Vischa's POV
Sejak kejadian di stage kemarin, aku dan Niall menjadi semakin dekat. Bahkan, sikap Niall bertambah manis padaku.
"Morning, babe." Aku pun menoleh, mendapati Niall yang baru saja terbangun dari kantuknya.
"Morning, Ni." Apa tadi Niall baru saja memanggilku 'babe'?
"Pukul berapa ini?" Tanya Niall sambil mengucek-ngucek matanya yang masih setengah tertutup.
"Entahlah, yang pasti kau terlambat bangun." Niall hanya memamerkan sederetan giginya sambil tersenyum kikuk.
"Kau tidak mandi?" Tanya Niall yang sudah bangkit dari tempat tidurnya.
"Kau duluan saja." Ucapku pada Niall. "Kau." Tukas Niall. "Kau saja, Niall." Tolakku sambil mendorong Niall memasuki kamar mandi.
"Kalau begitu, bagaimana kalu bersama-sama?" Tanya Niall membuatku membulatkan kedua bola mataku.
"HELL NO, NIALL!" Pekikku membuat Niall menutup mulutku dengan kedua telapak tangannya.
"Maksudku bersama-sama sarapan pagi." Niall pun terkekeh membuat wajahku memerah.
"Awas kau, Horan!" Ancamku sambil melemparinya bantal.

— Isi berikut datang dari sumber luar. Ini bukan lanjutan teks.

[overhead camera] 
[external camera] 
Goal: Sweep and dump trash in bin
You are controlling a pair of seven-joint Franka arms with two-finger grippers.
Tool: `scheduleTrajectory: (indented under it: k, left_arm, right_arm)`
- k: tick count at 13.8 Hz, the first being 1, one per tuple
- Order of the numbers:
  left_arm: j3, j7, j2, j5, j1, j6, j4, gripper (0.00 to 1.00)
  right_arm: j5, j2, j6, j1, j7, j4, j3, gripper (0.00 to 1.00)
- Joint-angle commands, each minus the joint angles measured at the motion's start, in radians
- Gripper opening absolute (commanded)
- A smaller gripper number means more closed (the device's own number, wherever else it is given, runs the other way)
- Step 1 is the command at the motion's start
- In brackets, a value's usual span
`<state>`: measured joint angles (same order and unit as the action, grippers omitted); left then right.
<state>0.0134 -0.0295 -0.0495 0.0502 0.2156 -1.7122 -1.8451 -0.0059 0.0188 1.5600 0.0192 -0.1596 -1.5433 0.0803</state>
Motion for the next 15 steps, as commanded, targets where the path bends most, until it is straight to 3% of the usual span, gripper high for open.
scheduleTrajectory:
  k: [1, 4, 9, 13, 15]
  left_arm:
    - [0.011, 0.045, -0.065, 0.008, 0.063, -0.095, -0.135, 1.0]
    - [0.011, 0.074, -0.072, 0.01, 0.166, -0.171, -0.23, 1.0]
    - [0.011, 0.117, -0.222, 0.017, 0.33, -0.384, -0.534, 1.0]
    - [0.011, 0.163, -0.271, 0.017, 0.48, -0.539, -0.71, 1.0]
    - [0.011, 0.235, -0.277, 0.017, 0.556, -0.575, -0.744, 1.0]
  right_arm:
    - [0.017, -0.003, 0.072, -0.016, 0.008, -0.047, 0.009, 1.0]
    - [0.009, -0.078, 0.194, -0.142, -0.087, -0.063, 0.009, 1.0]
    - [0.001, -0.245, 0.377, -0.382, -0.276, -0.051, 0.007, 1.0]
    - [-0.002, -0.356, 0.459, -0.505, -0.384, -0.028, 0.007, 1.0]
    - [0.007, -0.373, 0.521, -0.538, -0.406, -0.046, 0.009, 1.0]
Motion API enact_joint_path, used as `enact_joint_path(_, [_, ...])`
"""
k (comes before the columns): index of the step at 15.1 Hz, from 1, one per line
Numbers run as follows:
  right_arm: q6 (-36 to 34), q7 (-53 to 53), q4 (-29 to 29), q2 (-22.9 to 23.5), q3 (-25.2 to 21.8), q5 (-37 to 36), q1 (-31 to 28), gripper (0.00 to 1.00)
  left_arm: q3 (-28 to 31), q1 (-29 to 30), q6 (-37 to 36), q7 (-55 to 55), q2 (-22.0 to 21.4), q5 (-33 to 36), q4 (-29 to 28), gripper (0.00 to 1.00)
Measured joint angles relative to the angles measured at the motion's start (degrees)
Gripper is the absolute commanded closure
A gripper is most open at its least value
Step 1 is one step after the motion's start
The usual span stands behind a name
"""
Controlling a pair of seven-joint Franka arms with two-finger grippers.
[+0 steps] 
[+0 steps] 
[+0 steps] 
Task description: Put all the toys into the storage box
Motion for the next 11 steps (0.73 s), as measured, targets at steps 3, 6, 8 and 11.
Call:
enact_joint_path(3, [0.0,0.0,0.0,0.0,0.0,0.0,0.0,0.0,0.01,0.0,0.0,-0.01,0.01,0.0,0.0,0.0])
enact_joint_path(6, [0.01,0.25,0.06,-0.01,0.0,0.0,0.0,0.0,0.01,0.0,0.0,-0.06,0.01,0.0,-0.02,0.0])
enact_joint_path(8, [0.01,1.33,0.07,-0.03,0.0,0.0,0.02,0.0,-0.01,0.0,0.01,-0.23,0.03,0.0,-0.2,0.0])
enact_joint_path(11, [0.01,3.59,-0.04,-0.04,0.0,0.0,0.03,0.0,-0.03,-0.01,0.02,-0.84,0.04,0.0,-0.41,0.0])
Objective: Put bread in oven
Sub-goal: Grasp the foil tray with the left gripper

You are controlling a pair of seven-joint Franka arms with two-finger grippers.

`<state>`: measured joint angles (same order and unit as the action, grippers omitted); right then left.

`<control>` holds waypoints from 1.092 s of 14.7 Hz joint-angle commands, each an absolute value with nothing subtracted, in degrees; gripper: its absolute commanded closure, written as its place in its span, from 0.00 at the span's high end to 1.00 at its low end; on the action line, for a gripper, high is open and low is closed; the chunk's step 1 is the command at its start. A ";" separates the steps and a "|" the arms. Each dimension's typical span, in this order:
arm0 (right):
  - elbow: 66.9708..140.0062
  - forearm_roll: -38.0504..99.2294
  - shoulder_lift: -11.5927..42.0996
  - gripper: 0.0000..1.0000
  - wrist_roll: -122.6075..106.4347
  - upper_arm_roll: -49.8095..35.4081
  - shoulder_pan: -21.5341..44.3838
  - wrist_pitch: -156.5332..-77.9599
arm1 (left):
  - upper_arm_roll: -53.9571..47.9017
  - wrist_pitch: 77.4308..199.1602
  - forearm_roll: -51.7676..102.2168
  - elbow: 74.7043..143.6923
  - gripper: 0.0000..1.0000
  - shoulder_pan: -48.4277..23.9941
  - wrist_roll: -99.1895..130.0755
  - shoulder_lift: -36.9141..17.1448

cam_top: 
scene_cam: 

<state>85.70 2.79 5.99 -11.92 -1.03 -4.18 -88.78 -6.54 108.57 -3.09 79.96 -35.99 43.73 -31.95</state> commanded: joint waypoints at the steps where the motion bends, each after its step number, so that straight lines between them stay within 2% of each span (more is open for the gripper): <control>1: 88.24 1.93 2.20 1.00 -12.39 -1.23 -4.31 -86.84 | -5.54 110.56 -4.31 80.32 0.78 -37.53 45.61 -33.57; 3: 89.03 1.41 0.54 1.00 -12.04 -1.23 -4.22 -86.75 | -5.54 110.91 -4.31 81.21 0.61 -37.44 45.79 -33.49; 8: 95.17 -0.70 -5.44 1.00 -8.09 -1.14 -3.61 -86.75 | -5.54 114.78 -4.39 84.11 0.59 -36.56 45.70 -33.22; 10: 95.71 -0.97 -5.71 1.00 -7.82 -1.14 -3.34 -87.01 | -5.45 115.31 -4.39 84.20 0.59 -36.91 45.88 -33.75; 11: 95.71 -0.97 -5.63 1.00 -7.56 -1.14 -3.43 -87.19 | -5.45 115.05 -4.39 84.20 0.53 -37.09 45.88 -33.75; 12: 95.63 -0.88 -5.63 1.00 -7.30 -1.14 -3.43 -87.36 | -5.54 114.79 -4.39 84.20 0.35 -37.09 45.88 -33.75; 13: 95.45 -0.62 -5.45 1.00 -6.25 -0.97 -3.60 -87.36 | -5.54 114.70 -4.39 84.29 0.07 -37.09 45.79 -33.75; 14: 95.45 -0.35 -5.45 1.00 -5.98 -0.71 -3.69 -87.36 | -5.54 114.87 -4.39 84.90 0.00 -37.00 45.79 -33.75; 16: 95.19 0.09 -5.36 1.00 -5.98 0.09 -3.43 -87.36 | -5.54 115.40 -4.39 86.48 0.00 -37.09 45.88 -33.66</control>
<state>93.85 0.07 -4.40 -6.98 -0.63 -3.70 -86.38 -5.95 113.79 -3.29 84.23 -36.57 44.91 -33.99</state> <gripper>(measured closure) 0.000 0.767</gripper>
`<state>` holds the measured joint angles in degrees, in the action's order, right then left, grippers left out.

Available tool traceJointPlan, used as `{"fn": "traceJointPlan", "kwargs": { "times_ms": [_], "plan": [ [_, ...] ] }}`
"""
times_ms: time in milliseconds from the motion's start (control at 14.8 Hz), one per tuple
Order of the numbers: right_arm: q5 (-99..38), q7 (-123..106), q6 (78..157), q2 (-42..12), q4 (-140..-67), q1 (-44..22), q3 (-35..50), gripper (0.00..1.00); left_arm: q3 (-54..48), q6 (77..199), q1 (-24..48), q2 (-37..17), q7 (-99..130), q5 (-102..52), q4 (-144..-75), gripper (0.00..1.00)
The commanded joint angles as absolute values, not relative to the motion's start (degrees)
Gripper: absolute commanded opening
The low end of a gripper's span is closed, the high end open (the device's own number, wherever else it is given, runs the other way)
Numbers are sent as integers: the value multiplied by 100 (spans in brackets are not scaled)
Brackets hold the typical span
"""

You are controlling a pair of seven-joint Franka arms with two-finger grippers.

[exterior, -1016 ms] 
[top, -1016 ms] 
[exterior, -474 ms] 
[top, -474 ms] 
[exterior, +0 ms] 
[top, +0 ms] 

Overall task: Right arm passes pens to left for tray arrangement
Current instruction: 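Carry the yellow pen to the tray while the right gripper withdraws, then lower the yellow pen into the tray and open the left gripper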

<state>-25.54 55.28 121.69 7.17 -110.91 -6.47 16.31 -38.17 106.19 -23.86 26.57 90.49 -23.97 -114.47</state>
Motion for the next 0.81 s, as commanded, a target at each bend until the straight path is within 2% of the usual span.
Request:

Alhasil, kami pun saling mengejar satu sama lain. Tiba-tiba, kakiku tersandung oleh kaki Niall dan....
Posisiku pun berada diatas tubuh Niall. Aku dapat melihat kedua bola mata biru langit milik Niall. Perlahan-lahan Niall menarik tubuhku untuk mendekat kearahnya.
Sejurus kemudian, sebuah benda lembut menyentuh bibirku. Aku pun terlarut dalam ciuman Niall. Dan untuk pertama kalinya, aku membalas ciumannya.
"Wow, rasa cherry. Aku suka itu." Ucap Niall setelah melepaskan ciuman kami.
"M--maaf." Ucapku sedikit gugup.
"Tidak apa. Aku sangat senang mendapatkan morning kiss rasa cherry." Aku hanya bisa tersenyum malu mendengarnya.
Jika terus menerus seperti ini, bisa-bisa aku benar-benar mencintai Niall.
Tidak. Itu tidak boleh terjadi.
Ia hanyalah rekan kerjaku.
***
"Jadi, kita akan kemana hari ini?" Tanyaku sambil menyeruput hot chocolate milikku.
"Hmm... Bagaimana kalau mengunjungi orang tuamu di Venice?" Usul Niall membuatku merutuki diriku sendiri.
Kenapa aku malah memancingnya? Bodoh. Sangat-sangat bodoh.
"Hey, bagaimana? Pasti, kau merindukan mereka bukan?" Tanya Niall dengan wajah polosnya.
"Umm haha, yeah." Dustaku. Aku tidak ingin kebohonganku--soal kedua orang tuaku--diketahui oleh Niall.
"Baiklah, tunggu apalagi?" Niall pun menarik lenganku keluar dari kamar hotel.
Kurasa, ini bukan ide yang bagus.
**
"Kau masih ingat letak rumah mereka?" Tanya Niall saat sudah berada didalam taxi.
"A--aku...., tidak." Niall pun menepuk keningnya.
"Kenapa kau tak memberitauku sejak tadi?" Tanya Niall. Sepertinya ia merasa kesal padaku.
"Niall, kau marah padaku?" Tanyaku hati-hati. Tetapi, Niall tak mengubrisku.
Sudah kuduga.
"Niall, Maafkan aku..." Rengekku seperti seorang anak yang sedang kehilangan mainan.